[Source records]
___
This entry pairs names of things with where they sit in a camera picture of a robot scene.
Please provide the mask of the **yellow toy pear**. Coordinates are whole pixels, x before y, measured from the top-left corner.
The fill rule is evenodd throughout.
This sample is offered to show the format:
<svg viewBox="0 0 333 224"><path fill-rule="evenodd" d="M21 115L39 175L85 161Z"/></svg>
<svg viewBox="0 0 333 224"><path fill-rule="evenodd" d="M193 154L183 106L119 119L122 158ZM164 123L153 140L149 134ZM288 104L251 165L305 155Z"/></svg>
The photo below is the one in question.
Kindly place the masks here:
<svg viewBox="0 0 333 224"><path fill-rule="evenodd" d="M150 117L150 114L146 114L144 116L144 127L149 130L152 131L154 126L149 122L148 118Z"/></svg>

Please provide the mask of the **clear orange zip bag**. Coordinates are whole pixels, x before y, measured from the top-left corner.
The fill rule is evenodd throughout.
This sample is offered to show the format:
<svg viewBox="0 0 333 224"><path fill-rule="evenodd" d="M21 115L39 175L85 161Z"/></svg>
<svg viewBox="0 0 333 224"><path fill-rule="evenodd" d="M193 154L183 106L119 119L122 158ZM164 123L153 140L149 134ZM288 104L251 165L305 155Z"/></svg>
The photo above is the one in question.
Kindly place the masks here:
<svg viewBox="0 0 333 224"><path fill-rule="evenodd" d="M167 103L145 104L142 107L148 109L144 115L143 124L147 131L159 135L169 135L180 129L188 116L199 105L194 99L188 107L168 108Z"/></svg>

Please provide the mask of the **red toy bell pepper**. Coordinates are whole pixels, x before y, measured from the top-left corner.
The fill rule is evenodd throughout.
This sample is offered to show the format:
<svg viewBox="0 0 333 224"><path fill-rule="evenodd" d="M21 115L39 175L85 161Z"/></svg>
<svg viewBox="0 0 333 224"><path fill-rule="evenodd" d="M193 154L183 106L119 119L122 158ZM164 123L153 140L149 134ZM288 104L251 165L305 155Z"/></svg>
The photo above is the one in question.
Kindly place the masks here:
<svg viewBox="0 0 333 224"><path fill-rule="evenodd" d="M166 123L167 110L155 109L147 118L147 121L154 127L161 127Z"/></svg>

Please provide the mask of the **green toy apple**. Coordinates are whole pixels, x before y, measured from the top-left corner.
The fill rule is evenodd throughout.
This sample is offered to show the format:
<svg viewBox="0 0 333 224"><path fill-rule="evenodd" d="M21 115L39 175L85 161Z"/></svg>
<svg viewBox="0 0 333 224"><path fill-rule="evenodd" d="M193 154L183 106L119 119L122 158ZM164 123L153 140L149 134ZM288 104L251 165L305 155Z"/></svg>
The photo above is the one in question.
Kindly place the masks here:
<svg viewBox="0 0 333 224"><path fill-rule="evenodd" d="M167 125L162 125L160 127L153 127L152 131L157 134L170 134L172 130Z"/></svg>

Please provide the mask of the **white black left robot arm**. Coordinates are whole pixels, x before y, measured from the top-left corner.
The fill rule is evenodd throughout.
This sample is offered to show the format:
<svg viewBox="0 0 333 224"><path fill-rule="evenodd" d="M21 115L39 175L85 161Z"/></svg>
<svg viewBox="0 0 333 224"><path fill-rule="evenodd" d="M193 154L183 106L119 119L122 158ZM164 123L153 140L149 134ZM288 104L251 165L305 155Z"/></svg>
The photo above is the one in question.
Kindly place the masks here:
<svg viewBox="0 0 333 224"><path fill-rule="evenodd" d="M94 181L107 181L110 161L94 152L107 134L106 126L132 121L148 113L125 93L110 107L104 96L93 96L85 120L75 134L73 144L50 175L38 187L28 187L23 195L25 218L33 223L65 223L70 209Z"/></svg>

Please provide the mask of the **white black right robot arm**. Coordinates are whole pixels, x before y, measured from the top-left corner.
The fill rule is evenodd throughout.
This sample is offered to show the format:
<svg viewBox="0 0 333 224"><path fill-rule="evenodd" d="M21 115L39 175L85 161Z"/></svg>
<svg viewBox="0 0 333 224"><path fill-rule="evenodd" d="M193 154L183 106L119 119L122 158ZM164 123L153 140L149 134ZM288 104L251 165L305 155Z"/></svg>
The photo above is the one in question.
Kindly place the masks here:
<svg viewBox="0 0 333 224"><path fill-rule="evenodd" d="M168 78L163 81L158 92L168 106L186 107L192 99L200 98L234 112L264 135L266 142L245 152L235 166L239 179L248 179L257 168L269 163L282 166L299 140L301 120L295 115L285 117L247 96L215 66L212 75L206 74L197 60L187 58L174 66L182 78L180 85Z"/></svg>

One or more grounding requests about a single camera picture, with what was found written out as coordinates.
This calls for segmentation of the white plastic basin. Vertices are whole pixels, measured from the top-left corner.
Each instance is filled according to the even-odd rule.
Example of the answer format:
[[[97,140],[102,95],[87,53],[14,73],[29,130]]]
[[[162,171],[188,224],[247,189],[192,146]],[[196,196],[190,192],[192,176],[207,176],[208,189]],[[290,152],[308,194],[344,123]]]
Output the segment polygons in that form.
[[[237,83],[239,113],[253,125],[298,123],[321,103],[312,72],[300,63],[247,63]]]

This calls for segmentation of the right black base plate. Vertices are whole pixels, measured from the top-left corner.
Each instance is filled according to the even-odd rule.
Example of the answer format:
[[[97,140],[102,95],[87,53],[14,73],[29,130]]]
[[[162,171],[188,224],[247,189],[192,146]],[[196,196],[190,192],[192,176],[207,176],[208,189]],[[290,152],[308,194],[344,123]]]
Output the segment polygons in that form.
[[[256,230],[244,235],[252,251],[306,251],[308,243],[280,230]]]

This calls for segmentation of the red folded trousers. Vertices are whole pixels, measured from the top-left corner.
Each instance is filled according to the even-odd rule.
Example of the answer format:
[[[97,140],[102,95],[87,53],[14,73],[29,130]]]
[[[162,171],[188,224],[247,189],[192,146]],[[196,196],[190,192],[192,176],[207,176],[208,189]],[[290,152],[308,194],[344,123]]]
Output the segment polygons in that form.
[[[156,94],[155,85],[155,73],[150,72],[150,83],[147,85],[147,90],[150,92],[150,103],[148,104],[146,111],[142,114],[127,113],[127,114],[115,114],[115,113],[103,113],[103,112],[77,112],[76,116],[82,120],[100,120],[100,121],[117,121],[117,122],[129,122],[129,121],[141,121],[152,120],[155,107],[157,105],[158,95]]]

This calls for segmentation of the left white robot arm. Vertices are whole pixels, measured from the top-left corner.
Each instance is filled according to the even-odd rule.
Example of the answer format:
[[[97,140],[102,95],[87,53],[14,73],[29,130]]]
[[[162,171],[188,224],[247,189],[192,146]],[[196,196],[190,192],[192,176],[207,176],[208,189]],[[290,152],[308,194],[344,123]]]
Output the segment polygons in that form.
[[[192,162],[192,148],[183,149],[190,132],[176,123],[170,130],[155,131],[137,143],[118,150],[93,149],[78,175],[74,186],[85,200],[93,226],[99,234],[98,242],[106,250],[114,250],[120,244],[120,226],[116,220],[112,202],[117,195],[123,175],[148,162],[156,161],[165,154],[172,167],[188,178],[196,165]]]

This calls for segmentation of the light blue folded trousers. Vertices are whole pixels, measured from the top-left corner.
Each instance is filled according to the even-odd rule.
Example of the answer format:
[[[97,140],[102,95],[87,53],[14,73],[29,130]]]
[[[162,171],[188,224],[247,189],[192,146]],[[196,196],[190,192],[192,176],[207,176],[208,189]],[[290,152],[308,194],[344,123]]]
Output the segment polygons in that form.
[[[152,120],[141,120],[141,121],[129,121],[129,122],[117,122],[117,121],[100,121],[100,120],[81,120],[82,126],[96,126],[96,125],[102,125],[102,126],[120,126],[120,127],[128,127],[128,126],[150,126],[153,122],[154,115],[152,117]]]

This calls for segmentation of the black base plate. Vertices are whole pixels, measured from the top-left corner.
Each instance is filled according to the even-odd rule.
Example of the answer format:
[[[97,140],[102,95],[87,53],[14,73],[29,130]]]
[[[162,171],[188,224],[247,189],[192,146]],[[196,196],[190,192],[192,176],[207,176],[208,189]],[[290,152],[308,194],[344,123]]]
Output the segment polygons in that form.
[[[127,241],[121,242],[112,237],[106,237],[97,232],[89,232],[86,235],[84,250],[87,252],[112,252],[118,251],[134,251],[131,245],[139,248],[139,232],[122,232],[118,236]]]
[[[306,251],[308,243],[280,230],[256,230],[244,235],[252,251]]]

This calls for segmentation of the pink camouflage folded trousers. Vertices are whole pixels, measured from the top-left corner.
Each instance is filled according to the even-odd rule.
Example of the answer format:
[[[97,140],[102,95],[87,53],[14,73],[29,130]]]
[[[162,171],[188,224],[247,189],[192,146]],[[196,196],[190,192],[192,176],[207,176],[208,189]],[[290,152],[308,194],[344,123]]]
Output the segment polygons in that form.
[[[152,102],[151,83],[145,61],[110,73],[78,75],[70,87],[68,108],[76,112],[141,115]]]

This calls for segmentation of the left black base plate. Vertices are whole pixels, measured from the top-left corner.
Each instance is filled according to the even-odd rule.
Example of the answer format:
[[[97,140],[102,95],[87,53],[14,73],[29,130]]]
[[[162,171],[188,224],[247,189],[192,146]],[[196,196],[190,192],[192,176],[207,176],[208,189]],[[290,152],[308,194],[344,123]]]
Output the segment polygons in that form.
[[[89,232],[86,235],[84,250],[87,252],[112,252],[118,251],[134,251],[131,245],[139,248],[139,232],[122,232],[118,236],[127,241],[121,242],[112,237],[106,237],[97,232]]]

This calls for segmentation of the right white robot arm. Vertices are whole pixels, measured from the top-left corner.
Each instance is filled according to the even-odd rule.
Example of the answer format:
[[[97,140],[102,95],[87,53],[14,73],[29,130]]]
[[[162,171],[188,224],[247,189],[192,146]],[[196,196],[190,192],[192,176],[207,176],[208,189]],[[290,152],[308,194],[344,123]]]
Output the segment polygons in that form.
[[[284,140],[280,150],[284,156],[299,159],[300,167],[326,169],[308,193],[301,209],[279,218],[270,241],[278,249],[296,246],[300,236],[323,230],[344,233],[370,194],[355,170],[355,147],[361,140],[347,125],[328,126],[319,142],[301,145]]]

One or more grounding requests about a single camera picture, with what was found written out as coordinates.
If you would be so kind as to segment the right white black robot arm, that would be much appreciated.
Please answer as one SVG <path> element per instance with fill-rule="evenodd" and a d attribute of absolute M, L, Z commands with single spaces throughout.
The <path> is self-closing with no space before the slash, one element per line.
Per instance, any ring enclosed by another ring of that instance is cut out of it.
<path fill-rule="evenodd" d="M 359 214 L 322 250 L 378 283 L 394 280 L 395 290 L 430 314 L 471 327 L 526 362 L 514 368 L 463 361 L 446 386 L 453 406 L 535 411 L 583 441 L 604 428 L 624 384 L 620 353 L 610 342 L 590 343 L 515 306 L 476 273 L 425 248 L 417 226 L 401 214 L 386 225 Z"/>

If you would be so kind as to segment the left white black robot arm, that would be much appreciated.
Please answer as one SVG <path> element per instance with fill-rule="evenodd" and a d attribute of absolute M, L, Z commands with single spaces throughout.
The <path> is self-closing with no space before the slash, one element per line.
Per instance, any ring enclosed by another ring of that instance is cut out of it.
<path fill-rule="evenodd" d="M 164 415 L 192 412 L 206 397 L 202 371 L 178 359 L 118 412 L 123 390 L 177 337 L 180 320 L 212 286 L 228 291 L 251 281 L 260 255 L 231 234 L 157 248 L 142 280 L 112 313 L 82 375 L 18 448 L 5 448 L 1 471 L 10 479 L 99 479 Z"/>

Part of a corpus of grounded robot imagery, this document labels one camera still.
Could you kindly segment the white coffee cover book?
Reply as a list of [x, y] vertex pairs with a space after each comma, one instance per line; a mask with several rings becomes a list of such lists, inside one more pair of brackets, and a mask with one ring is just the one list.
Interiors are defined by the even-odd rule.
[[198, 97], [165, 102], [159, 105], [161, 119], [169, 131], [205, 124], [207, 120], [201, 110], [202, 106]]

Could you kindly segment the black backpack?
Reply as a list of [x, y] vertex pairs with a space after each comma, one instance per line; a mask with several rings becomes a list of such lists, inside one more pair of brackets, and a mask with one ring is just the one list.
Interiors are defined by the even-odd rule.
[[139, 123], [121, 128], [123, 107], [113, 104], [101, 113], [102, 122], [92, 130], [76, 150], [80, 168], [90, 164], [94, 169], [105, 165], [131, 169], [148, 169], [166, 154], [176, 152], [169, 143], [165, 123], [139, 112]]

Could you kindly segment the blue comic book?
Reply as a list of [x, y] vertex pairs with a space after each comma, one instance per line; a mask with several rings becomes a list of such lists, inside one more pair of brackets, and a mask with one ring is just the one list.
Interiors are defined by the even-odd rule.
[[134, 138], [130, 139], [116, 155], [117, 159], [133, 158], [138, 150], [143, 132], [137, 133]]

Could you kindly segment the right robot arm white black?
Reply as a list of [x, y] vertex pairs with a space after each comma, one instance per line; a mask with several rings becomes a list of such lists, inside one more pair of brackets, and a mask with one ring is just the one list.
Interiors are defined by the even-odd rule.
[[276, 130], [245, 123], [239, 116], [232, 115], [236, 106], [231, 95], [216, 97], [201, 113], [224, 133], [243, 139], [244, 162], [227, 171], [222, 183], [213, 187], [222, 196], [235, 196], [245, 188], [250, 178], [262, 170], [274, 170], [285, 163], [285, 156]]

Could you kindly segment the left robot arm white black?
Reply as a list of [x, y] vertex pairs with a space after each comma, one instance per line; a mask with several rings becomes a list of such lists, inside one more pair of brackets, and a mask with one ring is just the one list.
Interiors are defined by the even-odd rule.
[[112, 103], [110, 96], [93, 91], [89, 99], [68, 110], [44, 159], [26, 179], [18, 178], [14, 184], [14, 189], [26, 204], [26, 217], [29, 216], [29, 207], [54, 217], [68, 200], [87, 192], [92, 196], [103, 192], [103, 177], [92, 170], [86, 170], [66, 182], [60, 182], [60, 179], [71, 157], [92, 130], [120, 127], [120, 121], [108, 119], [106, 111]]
___
● **What to do**
Only lines holding the string "book" are wanted; gather each one from the entries above.

● **Task answer**
Could you kindly segment the white coffee cover book?
Could you kindly segment the blue comic book?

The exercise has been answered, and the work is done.